### ACTION ITEM
Once you have checked each line below, report only the number of lines that contain the word "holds".
_ _ _ _ _ _ _
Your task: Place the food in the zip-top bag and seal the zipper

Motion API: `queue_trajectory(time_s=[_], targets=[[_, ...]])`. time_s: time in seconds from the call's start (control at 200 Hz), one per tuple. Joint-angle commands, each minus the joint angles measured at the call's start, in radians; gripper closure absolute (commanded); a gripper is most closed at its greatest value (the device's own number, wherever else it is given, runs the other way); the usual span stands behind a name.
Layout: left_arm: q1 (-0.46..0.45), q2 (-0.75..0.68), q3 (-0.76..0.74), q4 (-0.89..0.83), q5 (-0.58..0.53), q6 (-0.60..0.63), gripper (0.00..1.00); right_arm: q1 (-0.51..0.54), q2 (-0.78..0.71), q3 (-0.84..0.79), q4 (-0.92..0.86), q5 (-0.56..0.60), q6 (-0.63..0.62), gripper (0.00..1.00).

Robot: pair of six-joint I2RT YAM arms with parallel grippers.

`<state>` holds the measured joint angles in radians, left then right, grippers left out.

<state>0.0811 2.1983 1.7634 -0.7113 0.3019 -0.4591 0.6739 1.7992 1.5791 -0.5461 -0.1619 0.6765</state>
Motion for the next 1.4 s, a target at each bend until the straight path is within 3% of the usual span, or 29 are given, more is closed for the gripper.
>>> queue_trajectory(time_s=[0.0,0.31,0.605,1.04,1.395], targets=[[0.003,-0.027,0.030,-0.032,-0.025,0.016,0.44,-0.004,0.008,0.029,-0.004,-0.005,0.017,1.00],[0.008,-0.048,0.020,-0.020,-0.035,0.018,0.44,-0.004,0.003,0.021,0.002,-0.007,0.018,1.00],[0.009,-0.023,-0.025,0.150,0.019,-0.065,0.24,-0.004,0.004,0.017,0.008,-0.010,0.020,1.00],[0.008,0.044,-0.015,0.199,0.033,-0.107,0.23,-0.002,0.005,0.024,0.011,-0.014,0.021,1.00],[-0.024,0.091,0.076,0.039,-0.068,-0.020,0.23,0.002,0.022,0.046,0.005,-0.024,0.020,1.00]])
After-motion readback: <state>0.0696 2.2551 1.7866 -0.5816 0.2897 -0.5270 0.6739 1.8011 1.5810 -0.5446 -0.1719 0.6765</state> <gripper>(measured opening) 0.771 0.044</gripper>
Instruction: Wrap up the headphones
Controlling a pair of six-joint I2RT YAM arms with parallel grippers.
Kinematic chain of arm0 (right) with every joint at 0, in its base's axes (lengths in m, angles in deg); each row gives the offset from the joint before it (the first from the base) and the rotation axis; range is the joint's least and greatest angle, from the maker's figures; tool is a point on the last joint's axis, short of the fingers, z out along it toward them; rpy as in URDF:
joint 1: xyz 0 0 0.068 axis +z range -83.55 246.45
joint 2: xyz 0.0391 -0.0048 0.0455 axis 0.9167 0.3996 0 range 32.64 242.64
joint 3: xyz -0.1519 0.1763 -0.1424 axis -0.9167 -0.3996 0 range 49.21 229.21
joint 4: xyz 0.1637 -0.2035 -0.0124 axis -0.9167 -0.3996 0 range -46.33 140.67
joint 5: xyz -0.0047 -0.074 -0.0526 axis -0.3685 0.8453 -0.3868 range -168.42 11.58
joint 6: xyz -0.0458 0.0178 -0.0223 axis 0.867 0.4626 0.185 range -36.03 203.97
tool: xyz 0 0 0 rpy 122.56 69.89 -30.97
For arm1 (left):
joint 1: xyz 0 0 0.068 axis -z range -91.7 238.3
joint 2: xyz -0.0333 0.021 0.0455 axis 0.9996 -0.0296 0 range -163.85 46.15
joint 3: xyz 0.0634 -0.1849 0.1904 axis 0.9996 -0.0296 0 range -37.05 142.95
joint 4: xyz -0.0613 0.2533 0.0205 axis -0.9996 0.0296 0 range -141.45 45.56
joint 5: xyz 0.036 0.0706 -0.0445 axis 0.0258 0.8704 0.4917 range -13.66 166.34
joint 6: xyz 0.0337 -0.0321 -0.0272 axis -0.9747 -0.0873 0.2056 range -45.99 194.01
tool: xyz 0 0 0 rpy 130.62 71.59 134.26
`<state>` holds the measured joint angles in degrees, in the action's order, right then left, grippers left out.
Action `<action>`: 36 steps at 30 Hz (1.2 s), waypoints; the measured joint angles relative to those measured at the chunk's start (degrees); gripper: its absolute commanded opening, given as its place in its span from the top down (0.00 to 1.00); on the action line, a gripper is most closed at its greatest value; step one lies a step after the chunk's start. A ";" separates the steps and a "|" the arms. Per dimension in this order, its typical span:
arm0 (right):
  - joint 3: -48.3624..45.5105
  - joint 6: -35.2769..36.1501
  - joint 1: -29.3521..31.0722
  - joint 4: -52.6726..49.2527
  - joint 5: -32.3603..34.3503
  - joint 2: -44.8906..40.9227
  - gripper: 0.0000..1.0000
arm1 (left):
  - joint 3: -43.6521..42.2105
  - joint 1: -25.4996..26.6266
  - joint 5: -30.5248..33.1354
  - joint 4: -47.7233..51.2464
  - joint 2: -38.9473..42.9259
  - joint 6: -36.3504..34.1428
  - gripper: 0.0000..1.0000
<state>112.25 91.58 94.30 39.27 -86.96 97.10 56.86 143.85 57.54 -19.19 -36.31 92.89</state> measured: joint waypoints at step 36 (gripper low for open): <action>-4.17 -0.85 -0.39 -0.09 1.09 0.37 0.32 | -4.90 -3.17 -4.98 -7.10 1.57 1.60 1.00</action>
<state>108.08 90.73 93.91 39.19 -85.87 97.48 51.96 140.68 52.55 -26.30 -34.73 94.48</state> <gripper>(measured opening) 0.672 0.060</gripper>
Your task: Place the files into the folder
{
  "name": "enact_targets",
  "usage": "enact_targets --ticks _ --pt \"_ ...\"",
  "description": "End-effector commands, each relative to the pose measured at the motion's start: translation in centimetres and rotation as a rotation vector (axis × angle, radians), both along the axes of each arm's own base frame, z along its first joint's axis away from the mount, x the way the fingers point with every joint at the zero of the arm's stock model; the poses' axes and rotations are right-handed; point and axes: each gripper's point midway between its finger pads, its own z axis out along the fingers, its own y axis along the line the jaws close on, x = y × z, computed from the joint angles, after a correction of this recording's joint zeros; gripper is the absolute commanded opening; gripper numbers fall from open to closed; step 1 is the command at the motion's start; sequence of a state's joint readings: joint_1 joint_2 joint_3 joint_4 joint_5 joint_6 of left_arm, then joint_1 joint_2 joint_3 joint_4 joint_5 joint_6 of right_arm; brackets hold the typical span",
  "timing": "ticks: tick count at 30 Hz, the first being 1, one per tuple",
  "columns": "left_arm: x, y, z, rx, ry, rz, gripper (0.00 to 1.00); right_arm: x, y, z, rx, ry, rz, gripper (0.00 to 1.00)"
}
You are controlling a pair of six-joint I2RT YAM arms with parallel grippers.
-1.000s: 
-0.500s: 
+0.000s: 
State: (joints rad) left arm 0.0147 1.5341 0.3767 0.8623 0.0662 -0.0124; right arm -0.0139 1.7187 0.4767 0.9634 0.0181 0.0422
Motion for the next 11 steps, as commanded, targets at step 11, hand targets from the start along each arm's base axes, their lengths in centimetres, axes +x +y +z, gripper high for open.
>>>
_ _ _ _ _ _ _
### ANSWER TO THIS TASK
2